In the material below, the lines from the one containing "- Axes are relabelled" through the one containing "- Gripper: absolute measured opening" are to be given again exactly, ends included, and no others.

■ THE DATA ■
————
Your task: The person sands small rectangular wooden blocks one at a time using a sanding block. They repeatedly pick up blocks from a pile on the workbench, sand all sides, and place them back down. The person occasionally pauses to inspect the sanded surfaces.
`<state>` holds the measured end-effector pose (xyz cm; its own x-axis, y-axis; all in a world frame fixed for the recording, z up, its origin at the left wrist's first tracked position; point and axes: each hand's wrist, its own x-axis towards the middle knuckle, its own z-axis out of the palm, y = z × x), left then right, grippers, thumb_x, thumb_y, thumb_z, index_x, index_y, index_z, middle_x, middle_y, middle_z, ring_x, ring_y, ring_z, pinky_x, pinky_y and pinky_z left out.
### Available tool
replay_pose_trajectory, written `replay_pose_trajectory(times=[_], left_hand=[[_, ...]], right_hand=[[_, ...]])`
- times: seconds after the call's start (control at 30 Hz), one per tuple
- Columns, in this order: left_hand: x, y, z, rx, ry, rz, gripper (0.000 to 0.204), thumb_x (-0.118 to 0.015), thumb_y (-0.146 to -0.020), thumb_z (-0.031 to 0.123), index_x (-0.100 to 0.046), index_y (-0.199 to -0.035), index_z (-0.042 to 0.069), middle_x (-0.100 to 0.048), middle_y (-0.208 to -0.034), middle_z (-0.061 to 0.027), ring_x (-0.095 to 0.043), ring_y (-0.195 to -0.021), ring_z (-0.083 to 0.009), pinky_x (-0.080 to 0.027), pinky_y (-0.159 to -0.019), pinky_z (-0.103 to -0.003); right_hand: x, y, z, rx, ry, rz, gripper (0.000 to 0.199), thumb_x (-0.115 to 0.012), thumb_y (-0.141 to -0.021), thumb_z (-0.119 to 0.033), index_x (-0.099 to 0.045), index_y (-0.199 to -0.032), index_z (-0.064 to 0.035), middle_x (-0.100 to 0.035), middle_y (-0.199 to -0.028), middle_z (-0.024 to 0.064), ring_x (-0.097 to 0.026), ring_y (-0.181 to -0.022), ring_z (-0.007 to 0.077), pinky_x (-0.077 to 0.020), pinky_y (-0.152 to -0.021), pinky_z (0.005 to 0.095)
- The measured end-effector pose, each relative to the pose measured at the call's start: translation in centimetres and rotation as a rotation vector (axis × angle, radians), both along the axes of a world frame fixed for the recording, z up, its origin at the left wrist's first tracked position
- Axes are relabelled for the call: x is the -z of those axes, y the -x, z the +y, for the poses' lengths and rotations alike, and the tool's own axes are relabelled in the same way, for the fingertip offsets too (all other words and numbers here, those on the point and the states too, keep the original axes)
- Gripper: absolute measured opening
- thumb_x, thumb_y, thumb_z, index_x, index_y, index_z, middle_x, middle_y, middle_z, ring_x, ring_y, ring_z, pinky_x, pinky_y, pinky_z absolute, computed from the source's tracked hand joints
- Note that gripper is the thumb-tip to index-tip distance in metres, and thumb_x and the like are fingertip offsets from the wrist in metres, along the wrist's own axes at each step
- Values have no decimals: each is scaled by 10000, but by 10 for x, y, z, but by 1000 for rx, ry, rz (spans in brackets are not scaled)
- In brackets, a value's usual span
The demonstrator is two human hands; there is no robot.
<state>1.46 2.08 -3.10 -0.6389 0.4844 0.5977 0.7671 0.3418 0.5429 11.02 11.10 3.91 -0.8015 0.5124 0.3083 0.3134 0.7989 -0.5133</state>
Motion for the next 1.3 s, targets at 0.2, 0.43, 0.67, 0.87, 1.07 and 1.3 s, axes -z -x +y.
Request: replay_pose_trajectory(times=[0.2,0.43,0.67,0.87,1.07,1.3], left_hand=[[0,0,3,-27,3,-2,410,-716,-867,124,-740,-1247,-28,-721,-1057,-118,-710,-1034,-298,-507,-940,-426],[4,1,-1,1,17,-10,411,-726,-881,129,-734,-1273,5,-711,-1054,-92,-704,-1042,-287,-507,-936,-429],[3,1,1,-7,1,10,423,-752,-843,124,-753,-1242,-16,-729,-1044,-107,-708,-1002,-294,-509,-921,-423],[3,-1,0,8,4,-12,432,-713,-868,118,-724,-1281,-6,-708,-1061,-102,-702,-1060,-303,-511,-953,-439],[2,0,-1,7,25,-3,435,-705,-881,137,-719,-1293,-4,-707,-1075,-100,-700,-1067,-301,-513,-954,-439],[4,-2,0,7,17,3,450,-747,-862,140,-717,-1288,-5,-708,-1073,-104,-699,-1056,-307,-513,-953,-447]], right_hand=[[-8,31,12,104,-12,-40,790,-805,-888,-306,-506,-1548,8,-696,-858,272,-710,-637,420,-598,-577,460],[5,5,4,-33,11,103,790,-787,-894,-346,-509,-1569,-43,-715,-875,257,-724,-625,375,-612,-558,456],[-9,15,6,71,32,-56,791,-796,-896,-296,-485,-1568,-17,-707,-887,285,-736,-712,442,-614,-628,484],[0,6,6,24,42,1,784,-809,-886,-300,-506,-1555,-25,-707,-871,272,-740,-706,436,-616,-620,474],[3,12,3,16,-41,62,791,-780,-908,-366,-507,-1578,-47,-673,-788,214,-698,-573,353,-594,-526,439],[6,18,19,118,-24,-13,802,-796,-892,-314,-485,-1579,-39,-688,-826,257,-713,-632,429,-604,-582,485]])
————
■ SOLUTION FOR THIS PROBLEM ■
- Axes are relabelled for the call: x is the -z of those axes, y the -x, z the +y, for the poses' lengths and rotations alike, and the tool's own axes are relabelled in the same way, for the fingertip offsets too (all other words and numbers here, those on the point and the states too, keep the original axes)
- Gripper: absolute measured opening

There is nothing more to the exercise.